* Exercise details: Where a picture appears, skip it; print everything else in the records exactly as it stands.

───── Given records ─────

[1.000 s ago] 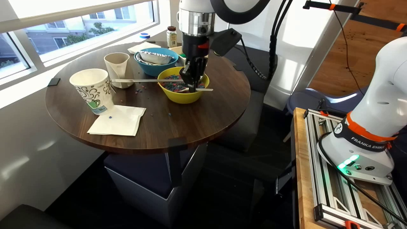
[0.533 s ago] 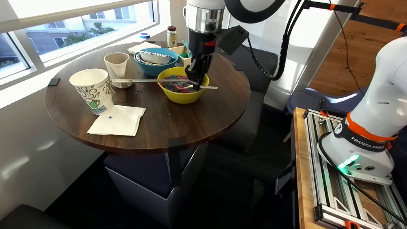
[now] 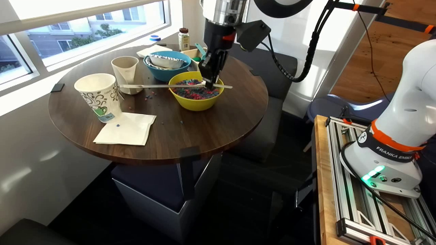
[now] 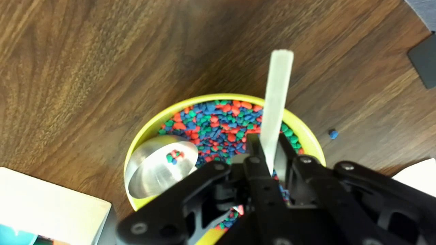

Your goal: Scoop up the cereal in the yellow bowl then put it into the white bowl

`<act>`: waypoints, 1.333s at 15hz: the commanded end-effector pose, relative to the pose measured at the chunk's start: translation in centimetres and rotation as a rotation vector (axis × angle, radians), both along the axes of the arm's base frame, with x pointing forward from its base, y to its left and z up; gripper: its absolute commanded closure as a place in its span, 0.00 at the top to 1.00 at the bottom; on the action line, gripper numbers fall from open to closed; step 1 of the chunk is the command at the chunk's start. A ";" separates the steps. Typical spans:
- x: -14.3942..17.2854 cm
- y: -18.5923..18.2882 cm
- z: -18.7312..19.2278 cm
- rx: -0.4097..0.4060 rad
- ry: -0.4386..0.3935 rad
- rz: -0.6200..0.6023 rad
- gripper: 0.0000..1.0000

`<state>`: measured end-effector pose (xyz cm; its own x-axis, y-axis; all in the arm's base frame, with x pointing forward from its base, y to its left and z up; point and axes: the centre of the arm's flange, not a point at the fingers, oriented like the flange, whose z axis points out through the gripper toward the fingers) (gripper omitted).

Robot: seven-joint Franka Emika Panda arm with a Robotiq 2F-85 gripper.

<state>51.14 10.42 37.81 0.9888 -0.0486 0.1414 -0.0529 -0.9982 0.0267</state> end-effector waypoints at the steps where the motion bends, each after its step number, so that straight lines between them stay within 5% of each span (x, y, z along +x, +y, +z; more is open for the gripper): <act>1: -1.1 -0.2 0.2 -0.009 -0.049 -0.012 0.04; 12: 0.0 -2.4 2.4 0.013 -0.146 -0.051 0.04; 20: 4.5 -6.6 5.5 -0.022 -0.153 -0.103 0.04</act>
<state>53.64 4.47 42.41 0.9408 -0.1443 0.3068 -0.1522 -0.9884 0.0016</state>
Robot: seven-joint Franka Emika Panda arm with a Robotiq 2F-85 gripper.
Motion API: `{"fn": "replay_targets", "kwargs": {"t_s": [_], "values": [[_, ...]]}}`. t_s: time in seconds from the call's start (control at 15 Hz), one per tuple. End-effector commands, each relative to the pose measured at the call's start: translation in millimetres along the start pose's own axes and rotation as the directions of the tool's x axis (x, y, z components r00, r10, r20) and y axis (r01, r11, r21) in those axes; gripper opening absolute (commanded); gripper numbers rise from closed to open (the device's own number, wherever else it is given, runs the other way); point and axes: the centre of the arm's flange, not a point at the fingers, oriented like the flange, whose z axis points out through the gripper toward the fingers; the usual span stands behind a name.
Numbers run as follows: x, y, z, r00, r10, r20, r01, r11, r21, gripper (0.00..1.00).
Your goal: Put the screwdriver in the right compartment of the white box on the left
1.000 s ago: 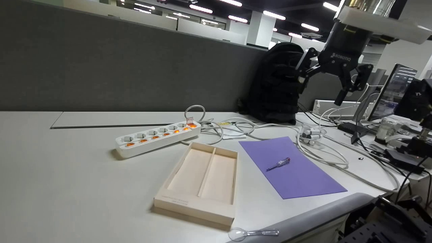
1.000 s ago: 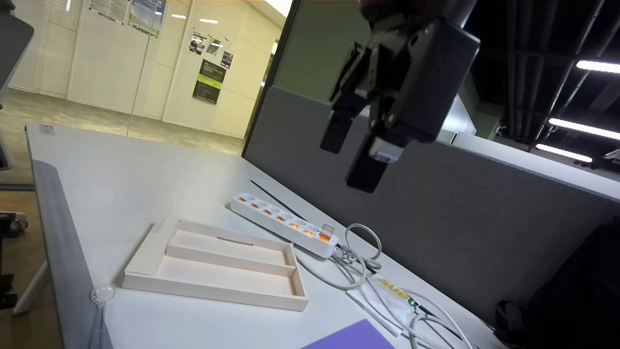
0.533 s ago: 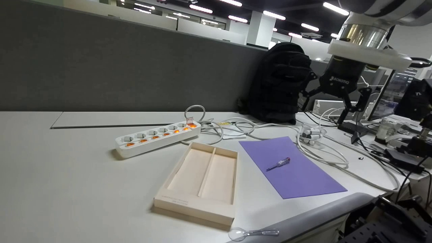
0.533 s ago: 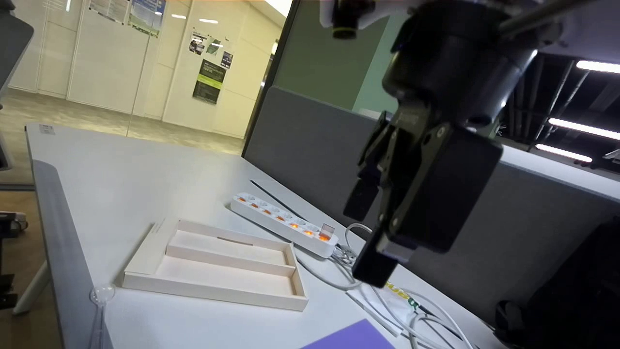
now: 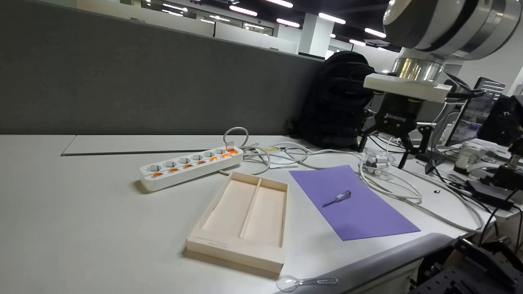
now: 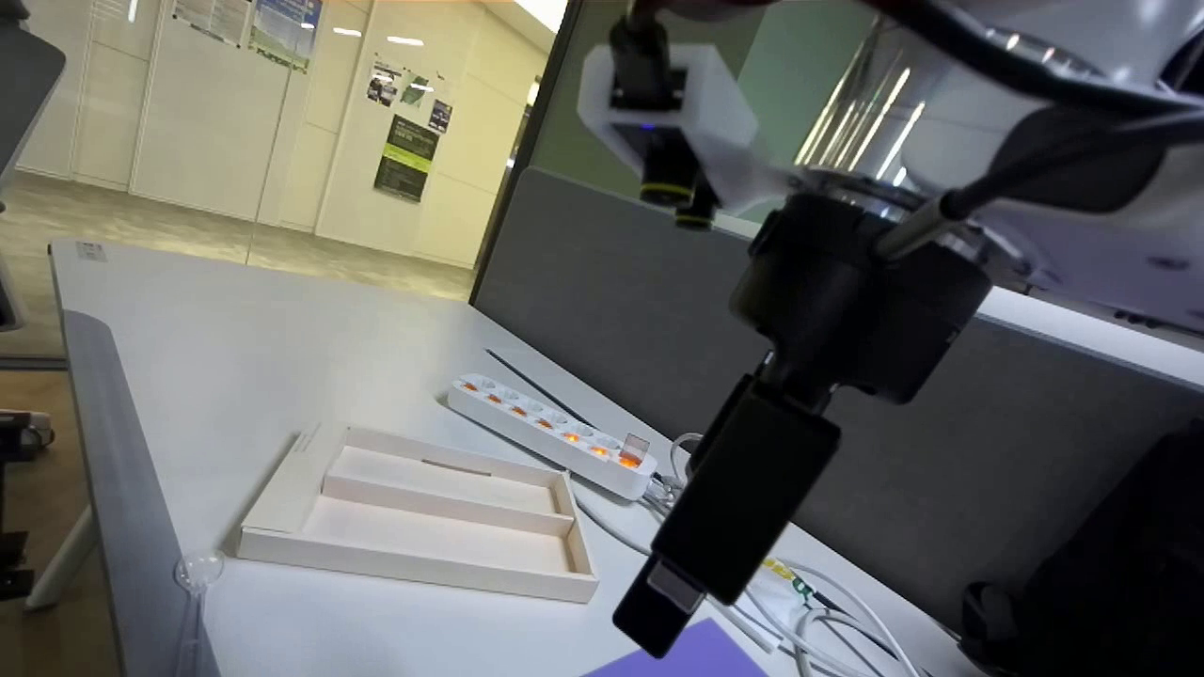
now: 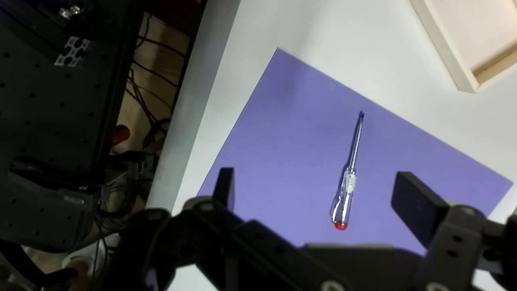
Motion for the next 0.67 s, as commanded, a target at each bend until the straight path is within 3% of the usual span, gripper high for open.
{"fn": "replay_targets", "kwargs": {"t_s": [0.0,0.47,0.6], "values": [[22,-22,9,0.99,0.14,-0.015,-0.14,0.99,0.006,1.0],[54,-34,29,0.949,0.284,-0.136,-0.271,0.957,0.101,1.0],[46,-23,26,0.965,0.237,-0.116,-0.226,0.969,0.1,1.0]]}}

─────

* Response:
[1.000 s ago] 
[0.533 s ago] 
[now] 
[now] 

Your goal: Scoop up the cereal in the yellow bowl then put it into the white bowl

`<act>`: waypoints, 1.333s at 15hz: the commanded end-effector pose, relative to the pose measured at the chunk's start: translation in centimetres and rotation as a rotation vector (axis × angle, radians), both along the axes of the arm's base frame, with x pointing forward from its base, y to its left and z up; gripper: its absolute commanded closure as a place in its span, 0.00 at the top to 1.00 at the bottom; on the action line, gripper numbers fall from open to closed; step 1 of the chunk is the command at the chunk's start. A ";" separates the steps. Typical spans:
- x: -14.3942..17.2854 cm
- y: -18.5923..18.2882 cm
- z: -18.7312..19.2278 cm
- rx: -0.4097..0.4060 rad
- ry: -0.4386..0.3935 rad
- rz: -0.6200..0.6023 rad
- gripper: 0.0000..1.0000

`<state>`: measured end-effector pose (xyz cm; its own x-axis, y-axis; all in the arm's base frame, with x pointing forward from its base, y to its left and z up; point and axes: the centre of the arm's flange, not a point at the fingers, oriented like the flange, whose z axis points out through the gripper toward the fingers) (gripper omitted).

Robot: seven-joint Franka Emika Panda arm with a Robotiq 2F-85 gripper.

<state>51.14 10.42 37.81 0.9888 -0.0486 0.1414 -0.0529 -0.9982 0.0267</state> end-effector waypoints at the steps where the motion bends, each after its step number, so that straight lines between them stay within 5% of each span (x, y, z along +x, +y, +z; more is open for the gripper): <act>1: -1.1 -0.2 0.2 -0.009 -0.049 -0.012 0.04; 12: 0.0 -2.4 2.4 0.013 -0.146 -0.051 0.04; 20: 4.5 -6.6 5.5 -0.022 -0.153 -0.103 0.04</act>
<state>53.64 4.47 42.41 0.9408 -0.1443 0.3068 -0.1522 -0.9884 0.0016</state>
Robot: seven-joint Franka Emika Panda arm with a Robotiq 2F-85 gripper.
Motion API: `{"fn": "replay_targets", "kwargs": {"t_s": [_], "values": [[_, ...]]}}`. t_s: time in seconds from the call's start (control at 15 Hz), one per tuple. End-effector commands, each relative to the pose measured at the call's start: translation in millimetres along the start pose's own axes and rotation as the directions of the tool's x axis (x, y, z components r00, r10, r20) and y axis (r01, r11, r21) in those axes; gripper opening absolute (commanded); gripper numbers rise from closed to open (the device's own number, wherever else it is given, runs the other way); point and axes: the centre of the arm's flange, not a point at the fingers, oriented like the flange, whose z axis points out through the gripper toward the fingers; the usual span stands behind a name.
Numbers run as follows: x, y, z, r00, r10, r20, r01, r11, r21, gripper (0.00..1.00).
Your goal: Put the screwdriver in the right compartment of the white box on the left
1.000 s ago: 
1.000 s ago: 
0.533 s ago: 
0.533 s ago: 
now: 
now: 
now: 
Motion for the next 0.67 s, as commanded, a target at each bend until the straight path is within 3% of the usual span, gripper high for open.
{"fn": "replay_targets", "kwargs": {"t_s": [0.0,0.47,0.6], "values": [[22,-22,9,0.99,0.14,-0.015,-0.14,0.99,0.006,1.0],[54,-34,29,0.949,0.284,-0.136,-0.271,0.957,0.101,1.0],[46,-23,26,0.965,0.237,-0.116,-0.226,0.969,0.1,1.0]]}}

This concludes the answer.